_EXERCISE GOAL_: Your answer should be an exact copy of the listing.

_DATA SECTION_:
____
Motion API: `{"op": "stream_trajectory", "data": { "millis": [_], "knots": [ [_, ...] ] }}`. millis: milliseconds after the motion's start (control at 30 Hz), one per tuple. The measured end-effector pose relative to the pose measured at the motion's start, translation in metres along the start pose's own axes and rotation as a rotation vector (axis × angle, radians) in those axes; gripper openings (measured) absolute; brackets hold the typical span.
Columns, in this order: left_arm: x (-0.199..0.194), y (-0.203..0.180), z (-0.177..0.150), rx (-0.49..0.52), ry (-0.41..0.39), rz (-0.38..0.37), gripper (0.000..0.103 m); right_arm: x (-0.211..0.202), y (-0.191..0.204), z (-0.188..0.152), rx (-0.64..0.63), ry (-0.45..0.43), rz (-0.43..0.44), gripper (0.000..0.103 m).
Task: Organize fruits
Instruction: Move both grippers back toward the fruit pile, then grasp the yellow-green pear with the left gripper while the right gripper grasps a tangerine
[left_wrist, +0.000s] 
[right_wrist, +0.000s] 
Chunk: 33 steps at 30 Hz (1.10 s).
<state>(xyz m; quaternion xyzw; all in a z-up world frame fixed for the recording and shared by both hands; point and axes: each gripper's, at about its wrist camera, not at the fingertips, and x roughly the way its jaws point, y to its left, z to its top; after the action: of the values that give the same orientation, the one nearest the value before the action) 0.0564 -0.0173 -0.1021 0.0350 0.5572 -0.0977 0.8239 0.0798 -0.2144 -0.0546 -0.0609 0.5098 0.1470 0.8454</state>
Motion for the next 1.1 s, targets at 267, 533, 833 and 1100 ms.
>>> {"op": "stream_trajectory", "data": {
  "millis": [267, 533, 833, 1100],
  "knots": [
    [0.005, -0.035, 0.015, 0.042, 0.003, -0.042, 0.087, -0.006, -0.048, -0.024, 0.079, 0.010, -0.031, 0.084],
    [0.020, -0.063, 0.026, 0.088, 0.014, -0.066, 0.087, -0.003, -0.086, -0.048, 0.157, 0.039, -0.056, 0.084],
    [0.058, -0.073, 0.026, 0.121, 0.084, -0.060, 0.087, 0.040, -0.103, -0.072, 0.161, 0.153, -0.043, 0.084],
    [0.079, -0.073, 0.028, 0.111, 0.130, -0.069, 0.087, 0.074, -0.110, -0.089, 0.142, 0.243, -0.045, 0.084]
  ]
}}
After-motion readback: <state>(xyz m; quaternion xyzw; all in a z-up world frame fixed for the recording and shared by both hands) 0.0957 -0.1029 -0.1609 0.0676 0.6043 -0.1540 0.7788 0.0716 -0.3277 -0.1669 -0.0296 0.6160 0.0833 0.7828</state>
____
_REPLY_:
Motion API: `{"op": "stream_trajectory", "data": { "millis": [_], "knots": [ [_, ...] ] }}`. millis: milliseconds after the motion's start (control at 30 Hz), one per tuple. The measured end-effector pose relative to the pose measured at the motion's start, translation in metres along the start pose's own axes and rotation as a rotation vector (axis × angle, radians) in those axes; gripper openings (measured) absolute; brackets hold the typical span.
Columns, in this order: left_arm: x (-0.199..0.194), y (-0.203..0.180), z (-0.177..0.150), rx (-0.49..0.52), ry (-0.41..0.39), rz (-0.38..0.37), gripper (0.000..0.103 m); right_arm: x (-0.211..0.202), y (-0.191..0.204), z (-0.188..0.152), rx (-0.64..0.63), ry (-0.45..0.43), rz (-0.43..0.44), gripper (0.000..0.103 m).
Task: Organize fruits
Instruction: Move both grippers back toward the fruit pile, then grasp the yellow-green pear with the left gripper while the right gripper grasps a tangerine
[left_wrist, +0.000s] 
[right_wrist, +0.000s] 
Chunk: 33 steps at 30 Hz (1.10 s).
<state>(xyz m; quaternion xyzw; all in a z-up world frame fixed for the recording and shared by both hands; point and axes: each gripper's, at about its wrist camera, not at the fingertips, and x roughly the way its jaws point, y to its left, z to its top; after the action: of the values that give the same orientation, the one nearest the value before the action) 0.0564 -0.0173 -0.1021 0.0350 0.5572 -0.0977 0.8239 0.0798 -0.2144 -0.0546 -0.0609 0.5098 0.1470 0.8454</state>
Motion for the next 1.1 s, targets at 267, 533, 833 and 1100 ms.
>>> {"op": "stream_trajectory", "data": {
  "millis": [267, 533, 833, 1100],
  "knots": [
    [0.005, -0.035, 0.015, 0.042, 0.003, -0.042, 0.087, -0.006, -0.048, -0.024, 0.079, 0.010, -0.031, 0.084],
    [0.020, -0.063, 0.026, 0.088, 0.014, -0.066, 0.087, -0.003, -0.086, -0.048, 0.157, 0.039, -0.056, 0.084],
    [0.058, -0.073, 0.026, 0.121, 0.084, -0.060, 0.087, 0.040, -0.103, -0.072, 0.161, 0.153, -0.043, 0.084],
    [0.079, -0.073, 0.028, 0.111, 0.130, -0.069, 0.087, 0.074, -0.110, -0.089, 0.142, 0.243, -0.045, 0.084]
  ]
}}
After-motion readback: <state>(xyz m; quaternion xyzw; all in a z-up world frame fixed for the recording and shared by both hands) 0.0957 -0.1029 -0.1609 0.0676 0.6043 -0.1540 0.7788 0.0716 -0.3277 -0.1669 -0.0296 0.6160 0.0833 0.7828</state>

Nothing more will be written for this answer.